Taiwan's CPC was heard to have bought 4 million barrels of WTI Midland crude from an unknown seller for March Loading. The cargo was priced around a $2.25/b premium to Dated Brent on a CIF Taiwan basis. CPC seems to enter the US Gulf Coast market when prices are ideal. The company last bought 4 million barrels of WTI Midland for January loading. But CPC did not seek any WTI spot cargoes for February.

WTI Midland's differential to WTI cash averaged minus $7.39/b in December, down from minus $5.78/b in November and lower than minus $3.95/b so far in January, according to data from S&P Global Platts.

While most January cargoes have already been sent and few may be sent to Asia in February, March could bring a flurry of US Gulf Coast-to-Asia fixtures as the opportunity reemerges. Upcoming spring refinery maintenance season in the US Gulf Coast region could make more domestic crude barrels available for export, with April differentials for both sweet and sour grades heard to be trading lower.

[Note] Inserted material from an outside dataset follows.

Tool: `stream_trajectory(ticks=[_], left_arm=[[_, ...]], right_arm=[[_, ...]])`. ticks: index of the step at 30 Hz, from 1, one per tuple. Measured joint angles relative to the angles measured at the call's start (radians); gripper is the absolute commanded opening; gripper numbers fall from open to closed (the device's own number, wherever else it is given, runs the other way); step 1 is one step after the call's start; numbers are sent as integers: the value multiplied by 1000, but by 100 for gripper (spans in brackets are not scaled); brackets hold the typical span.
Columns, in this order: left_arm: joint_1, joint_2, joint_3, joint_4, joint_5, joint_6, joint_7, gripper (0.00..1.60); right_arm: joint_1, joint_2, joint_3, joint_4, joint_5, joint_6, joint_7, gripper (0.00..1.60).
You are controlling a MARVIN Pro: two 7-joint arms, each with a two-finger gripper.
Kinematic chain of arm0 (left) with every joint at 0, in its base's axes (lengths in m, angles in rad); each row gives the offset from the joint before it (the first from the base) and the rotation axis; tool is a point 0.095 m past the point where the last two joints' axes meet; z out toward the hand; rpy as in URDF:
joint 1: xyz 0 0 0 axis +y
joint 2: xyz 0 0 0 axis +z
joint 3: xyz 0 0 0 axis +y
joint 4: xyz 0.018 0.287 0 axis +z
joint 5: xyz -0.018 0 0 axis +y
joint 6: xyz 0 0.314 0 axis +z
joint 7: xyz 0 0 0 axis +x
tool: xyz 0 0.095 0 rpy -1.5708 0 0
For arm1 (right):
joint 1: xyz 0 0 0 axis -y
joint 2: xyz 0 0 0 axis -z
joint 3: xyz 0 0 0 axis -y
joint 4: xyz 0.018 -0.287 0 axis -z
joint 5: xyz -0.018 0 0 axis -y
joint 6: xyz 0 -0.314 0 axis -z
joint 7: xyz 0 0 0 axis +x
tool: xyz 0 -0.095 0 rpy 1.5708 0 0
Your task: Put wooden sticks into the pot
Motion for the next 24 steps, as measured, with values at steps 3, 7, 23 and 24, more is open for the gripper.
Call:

On Monday, WTI MEH March volumes were assessed at WTI cash plus $5.15/b, with April volumes heard to be traded 25 cents/b lower at plus $4.90/b. Medium sour grade Mars was assessed at WTI cash plus $5.05/b for March volumes, with April volumes heard to be trading 35 cents/b lower. Lower second-month differentials imply weaker demand in April for domestic crude volumes.

US crude continues to make inroads in other countries in Asia. Vietnam's 148,000 b/d Dung Quat refinery is set to receive its first crude cargo from the US when 1 million barrels of WTI crude will arrive there in April. If testing of that initial cargo is positive, the refinery will likely take more WTI in the future.

Freight rates for VLCCs heading to China out of the US Gulf Coast on a 270,000 mt basis have fallen $400,000 since they reached their January peak at lump sum $7.4 million or $27.41/mt, ($3.54/b) with indications last heard Monday morning in line with the last assessed level of lump sum $7 million or $25.93/mt ($3.34/b).

Overall, freight rates have been weaker over the past month, averaging lump sum $6.94 million or $25.70/mt ($3.32/b) so far in January, compared to $8.26 million or $30.59/mt ($3.95/b) in December 2018. VLCC rates from the US Gulf Coast to Singapore typically follow rates to China, but are typically $1 million cheaper than those to China.